Exercise goal >> Give the entries back exactly, dropping each image.

Records drawn from a dataset >>
----
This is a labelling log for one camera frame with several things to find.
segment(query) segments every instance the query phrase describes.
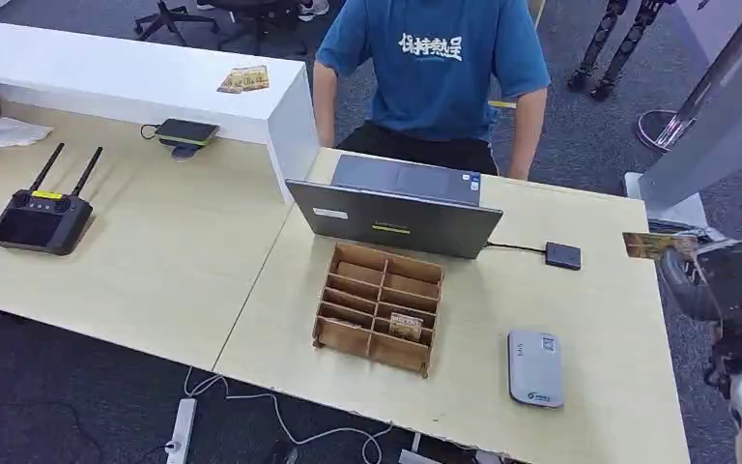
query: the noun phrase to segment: office chair
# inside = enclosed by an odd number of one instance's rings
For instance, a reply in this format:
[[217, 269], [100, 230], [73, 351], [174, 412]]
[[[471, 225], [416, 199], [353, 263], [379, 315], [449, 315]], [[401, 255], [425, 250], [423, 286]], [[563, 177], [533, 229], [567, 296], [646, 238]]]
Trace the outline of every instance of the office chair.
[[[186, 7], [178, 7], [170, 10], [166, 4], [163, 3], [163, 0], [157, 0], [157, 8], [160, 10], [160, 13], [150, 14], [135, 20], [135, 33], [138, 35], [138, 41], [146, 41], [158, 29], [166, 26], [172, 34], [178, 36], [181, 45], [188, 46], [184, 36], [181, 35], [181, 31], [178, 30], [178, 26], [175, 24], [176, 22], [210, 22], [212, 24], [212, 32], [220, 32], [220, 27], [217, 26], [217, 21], [210, 17], [198, 14], [189, 14]], [[151, 22], [152, 24], [144, 30], [143, 25], [148, 22]]]
[[217, 44], [218, 50], [222, 51], [224, 45], [245, 35], [252, 35], [254, 37], [252, 54], [260, 55], [263, 41], [270, 29], [273, 29], [276, 33], [284, 34], [298, 43], [300, 49], [294, 54], [308, 53], [308, 45], [293, 32], [300, 23], [298, 19], [299, 0], [200, 0], [198, 3], [212, 5], [229, 12], [232, 22], [240, 26], [252, 23], [251, 27], [243, 27], [235, 34], [220, 41]]

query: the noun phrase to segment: laptop
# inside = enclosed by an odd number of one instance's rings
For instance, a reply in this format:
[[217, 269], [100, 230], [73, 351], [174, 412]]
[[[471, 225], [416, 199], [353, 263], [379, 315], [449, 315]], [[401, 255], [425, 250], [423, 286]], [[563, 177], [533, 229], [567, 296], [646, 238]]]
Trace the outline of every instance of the laptop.
[[446, 167], [342, 155], [331, 184], [479, 206], [481, 175]]
[[286, 180], [318, 235], [474, 259], [502, 211], [383, 191]]

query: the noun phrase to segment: wooden organizer
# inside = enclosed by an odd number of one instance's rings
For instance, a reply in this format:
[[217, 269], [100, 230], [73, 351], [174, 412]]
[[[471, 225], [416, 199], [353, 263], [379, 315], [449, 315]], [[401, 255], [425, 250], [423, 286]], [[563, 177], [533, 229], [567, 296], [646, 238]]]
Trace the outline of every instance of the wooden organizer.
[[[440, 266], [338, 243], [317, 308], [314, 346], [328, 346], [427, 378], [441, 292]], [[406, 328], [406, 334], [393, 334], [391, 314], [419, 319], [421, 328], [394, 321], [395, 329]]]

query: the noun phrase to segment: robot leg
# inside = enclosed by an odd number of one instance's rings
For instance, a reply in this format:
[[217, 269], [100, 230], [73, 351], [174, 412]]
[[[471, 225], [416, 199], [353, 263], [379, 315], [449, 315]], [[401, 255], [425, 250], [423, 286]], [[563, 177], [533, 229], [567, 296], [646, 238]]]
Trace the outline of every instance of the robot leg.
[[655, 16], [661, 11], [661, 7], [665, 3], [675, 3], [675, 0], [642, 0], [642, 5], [636, 14], [636, 21], [630, 27], [630, 31], [627, 32], [624, 42], [618, 46], [618, 50], [615, 52], [604, 76], [598, 81], [596, 87], [590, 91], [591, 97], [602, 101], [610, 96], [618, 81], [621, 68], [627, 63], [630, 55], [633, 54], [633, 50], [641, 41], [644, 30], [655, 21]]
[[596, 33], [593, 34], [593, 40], [587, 47], [585, 58], [579, 65], [579, 68], [573, 72], [570, 79], [567, 81], [567, 88], [570, 90], [582, 90], [585, 88], [587, 78], [593, 74], [596, 69], [596, 58], [598, 58], [604, 44], [607, 42], [607, 38], [610, 36], [615, 24], [618, 22], [618, 17], [624, 15], [624, 11], [627, 10], [627, 3], [629, 0], [610, 0], [607, 4], [604, 16], [599, 27], [596, 29]]

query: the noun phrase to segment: white power bank
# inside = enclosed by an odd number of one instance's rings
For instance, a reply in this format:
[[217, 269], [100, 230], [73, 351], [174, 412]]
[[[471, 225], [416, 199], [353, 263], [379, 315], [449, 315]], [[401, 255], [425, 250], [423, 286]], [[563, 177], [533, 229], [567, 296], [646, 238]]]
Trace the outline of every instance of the white power bank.
[[549, 333], [516, 330], [507, 336], [508, 388], [516, 401], [557, 408], [564, 404], [561, 351]]
----
Finished task >>
This is a labelling log for one camera frame with several things to find.
segment(query) segments every instance the query phrase describes.
query: the noun phrase to segment: office chair
# inside = enclosed by an odd number of one instance's rings
For instance, a reply in this format:
[[217, 269], [100, 230], [73, 351], [174, 412]]
[[[471, 225], [416, 199], [353, 263], [379, 315], [449, 315]], [[401, 255], [425, 250], [423, 286]], [[563, 177], [533, 229], [567, 296], [646, 238]]]
Trace the outline of every instance of the office chair.
[[[186, 7], [178, 7], [170, 10], [166, 4], [163, 3], [163, 0], [157, 0], [157, 8], [160, 10], [160, 13], [150, 14], [135, 20], [135, 33], [138, 35], [138, 41], [146, 41], [158, 29], [166, 26], [172, 34], [178, 36], [181, 45], [188, 46], [184, 36], [181, 35], [181, 31], [178, 30], [178, 26], [175, 24], [176, 22], [210, 22], [212, 24], [212, 32], [220, 32], [220, 27], [217, 26], [217, 21], [210, 17], [198, 14], [189, 14]], [[151, 22], [152, 24], [144, 30], [143, 25], [148, 22]]]
[[217, 44], [218, 50], [222, 51], [224, 45], [245, 35], [252, 35], [254, 37], [252, 54], [260, 55], [263, 41], [270, 29], [273, 29], [276, 33], [284, 34], [298, 43], [300, 49], [294, 54], [308, 53], [308, 45], [293, 32], [300, 23], [298, 19], [299, 0], [200, 0], [198, 3], [212, 5], [229, 12], [232, 22], [240, 26], [252, 23], [251, 27], [243, 27], [235, 34], [220, 41]]

query: the noun phrase to segment: laptop
# inside = enclosed by an odd number of one instance's rings
For instance, a reply in this format:
[[217, 269], [100, 230], [73, 351], [174, 412]]
[[[471, 225], [416, 199], [353, 263], [379, 315], [449, 315]], [[401, 255], [425, 250], [423, 286]], [[563, 177], [533, 229], [567, 296], [646, 238]]]
Trace the outline of every instance of the laptop.
[[446, 167], [342, 155], [331, 184], [479, 206], [481, 175]]
[[286, 180], [318, 235], [474, 259], [502, 211], [383, 191]]

query: the noun phrase to segment: wooden organizer
# inside = enclosed by an odd number of one instance's rings
For instance, a reply in this format:
[[217, 269], [100, 230], [73, 351], [174, 412]]
[[[471, 225], [416, 199], [353, 263], [379, 315], [449, 315]], [[401, 255], [425, 250], [423, 286]], [[563, 177], [533, 229], [567, 296], [646, 238]]]
Trace the outline of every instance of the wooden organizer.
[[[440, 266], [338, 243], [317, 308], [314, 346], [328, 346], [427, 378], [441, 292]], [[406, 328], [406, 334], [393, 334], [391, 314], [419, 319], [421, 328], [394, 321], [395, 329]]]

query: the noun phrase to segment: robot leg
# inside = enclosed by an odd number of one instance's rings
For instance, a reply in this format:
[[217, 269], [100, 230], [73, 351], [174, 412]]
[[[471, 225], [416, 199], [353, 263], [379, 315], [449, 315]], [[401, 255], [425, 250], [423, 286]], [[563, 177], [533, 229], [567, 296], [646, 238]]]
Trace the outline of every instance of the robot leg.
[[655, 16], [661, 11], [661, 7], [665, 3], [675, 3], [675, 0], [642, 0], [642, 5], [636, 14], [636, 21], [630, 27], [630, 31], [627, 32], [624, 42], [618, 46], [618, 50], [615, 52], [604, 76], [598, 81], [596, 87], [590, 91], [591, 97], [602, 101], [610, 96], [618, 81], [621, 68], [627, 63], [630, 55], [633, 54], [633, 50], [641, 41], [644, 30], [655, 21]]
[[596, 33], [593, 34], [593, 40], [587, 47], [585, 58], [579, 65], [579, 68], [573, 72], [570, 79], [567, 81], [567, 88], [570, 90], [582, 90], [585, 88], [587, 78], [593, 74], [596, 69], [596, 58], [598, 58], [604, 44], [607, 42], [607, 38], [610, 36], [615, 24], [618, 22], [618, 17], [624, 15], [624, 11], [627, 10], [627, 3], [629, 0], [610, 0], [607, 4], [604, 16], [599, 27], [596, 29]]

query: the noun phrase to segment: white power bank
# inside = enclosed by an odd number of one instance's rings
For instance, a reply in this format:
[[217, 269], [100, 230], [73, 351], [174, 412]]
[[[471, 225], [416, 199], [353, 263], [379, 315], [449, 315]], [[401, 255], [425, 250], [423, 286]], [[563, 177], [533, 229], [567, 296], [646, 238]]]
Trace the outline of every instance of the white power bank.
[[549, 333], [516, 330], [507, 336], [508, 388], [516, 401], [557, 408], [564, 404], [561, 351]]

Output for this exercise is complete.